ACTIVITY - All lines between the start of the listing below and the line containing "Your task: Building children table", inclusive, must be repeated exactly.

RECORDED INFORMATION -
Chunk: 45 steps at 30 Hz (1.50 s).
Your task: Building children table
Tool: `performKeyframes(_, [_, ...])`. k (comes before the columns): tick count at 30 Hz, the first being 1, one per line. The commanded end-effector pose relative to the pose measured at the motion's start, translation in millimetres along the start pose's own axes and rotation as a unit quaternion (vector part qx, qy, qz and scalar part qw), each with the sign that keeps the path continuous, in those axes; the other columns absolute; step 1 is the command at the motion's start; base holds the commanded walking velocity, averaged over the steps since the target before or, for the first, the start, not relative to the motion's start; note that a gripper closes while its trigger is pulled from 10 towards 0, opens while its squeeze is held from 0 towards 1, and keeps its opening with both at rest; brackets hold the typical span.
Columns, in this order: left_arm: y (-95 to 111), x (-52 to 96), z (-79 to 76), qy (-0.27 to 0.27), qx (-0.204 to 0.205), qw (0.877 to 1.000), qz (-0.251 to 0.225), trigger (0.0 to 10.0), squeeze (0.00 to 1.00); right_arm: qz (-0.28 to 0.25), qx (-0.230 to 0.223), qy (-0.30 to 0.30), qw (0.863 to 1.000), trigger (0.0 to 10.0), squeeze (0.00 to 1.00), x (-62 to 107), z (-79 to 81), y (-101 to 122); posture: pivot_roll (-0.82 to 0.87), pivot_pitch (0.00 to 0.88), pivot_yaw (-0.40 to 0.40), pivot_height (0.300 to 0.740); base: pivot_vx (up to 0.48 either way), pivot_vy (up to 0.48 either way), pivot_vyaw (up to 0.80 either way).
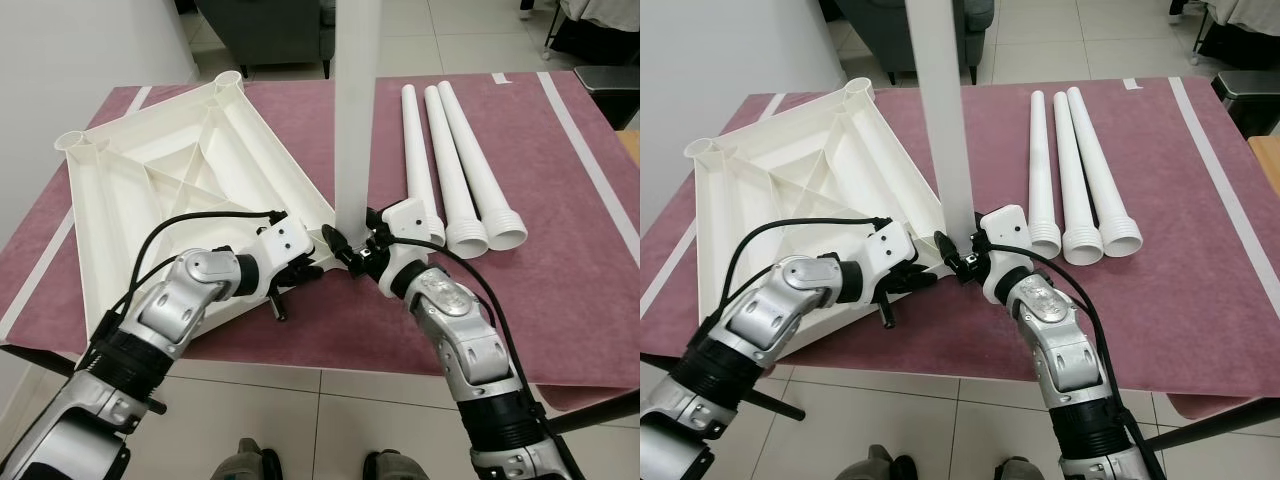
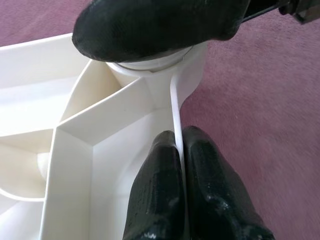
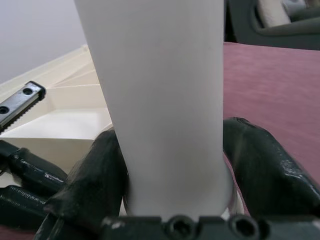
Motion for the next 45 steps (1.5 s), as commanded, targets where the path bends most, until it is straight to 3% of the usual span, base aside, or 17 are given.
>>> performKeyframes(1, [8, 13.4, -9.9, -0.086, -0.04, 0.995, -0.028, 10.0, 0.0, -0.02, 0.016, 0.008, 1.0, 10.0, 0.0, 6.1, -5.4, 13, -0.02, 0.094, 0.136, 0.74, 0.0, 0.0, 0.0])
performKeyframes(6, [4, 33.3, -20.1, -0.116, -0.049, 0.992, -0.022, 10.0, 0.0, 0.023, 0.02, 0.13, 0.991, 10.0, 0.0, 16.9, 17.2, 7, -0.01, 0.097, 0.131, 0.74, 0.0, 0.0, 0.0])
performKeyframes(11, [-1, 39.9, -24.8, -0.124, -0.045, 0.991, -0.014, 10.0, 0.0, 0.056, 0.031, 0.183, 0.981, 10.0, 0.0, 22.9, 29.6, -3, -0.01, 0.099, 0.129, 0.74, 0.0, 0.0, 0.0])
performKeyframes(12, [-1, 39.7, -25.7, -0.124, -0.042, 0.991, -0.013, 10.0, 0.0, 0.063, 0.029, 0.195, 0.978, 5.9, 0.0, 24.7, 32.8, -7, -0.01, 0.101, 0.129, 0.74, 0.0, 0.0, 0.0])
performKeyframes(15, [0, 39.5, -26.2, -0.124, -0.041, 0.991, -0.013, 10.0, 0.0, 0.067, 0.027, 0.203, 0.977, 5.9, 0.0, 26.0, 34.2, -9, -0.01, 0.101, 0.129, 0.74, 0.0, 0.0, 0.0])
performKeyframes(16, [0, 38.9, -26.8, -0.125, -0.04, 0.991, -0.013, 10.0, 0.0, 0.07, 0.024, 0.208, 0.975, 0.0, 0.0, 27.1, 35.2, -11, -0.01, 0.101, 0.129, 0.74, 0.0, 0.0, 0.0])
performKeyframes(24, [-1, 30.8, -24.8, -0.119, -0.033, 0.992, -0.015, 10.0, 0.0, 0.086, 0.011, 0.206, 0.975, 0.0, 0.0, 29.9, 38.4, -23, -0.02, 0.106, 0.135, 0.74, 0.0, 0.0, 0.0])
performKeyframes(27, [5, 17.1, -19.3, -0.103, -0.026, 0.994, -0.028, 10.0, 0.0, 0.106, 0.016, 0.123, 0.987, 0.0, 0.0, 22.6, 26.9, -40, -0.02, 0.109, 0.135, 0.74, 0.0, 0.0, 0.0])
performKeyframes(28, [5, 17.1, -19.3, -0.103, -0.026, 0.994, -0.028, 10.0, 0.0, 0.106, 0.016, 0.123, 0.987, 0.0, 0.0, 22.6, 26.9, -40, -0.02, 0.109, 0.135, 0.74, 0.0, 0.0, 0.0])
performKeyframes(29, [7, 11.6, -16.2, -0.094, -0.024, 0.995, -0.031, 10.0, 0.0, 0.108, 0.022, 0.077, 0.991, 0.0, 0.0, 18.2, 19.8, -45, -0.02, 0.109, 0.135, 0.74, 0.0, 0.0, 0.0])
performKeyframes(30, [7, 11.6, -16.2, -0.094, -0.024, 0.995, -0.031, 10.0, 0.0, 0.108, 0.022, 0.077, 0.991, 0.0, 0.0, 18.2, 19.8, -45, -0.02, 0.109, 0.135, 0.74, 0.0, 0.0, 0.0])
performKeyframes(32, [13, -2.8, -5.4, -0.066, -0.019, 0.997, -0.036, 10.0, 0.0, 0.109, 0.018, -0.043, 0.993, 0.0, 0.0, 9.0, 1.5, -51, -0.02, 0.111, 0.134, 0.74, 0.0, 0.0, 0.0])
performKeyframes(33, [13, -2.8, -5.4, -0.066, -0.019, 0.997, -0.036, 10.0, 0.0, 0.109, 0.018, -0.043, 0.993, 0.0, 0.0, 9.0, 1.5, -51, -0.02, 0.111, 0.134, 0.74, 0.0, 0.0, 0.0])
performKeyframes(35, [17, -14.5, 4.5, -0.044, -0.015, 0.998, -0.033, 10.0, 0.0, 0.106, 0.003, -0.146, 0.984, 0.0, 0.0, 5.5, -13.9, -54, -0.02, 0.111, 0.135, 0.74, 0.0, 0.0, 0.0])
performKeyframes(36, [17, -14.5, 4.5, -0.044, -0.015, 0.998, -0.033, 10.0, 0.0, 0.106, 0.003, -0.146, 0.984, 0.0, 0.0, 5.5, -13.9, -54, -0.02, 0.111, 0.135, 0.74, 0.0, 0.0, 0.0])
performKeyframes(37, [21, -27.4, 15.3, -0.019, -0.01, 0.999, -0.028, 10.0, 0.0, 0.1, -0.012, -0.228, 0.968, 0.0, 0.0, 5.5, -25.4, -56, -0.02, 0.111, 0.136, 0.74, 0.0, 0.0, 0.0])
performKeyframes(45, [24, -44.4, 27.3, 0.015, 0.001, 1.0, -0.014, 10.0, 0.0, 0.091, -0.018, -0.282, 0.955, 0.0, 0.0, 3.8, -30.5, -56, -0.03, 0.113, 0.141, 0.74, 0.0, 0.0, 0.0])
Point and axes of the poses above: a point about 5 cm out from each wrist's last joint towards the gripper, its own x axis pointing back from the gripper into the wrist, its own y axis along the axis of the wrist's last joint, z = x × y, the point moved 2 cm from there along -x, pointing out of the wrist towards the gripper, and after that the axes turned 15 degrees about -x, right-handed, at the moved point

WRITTEN ANSWER -
Chunk: 45 steps at 30 Hz (1.50 s).
Your task: Building children table

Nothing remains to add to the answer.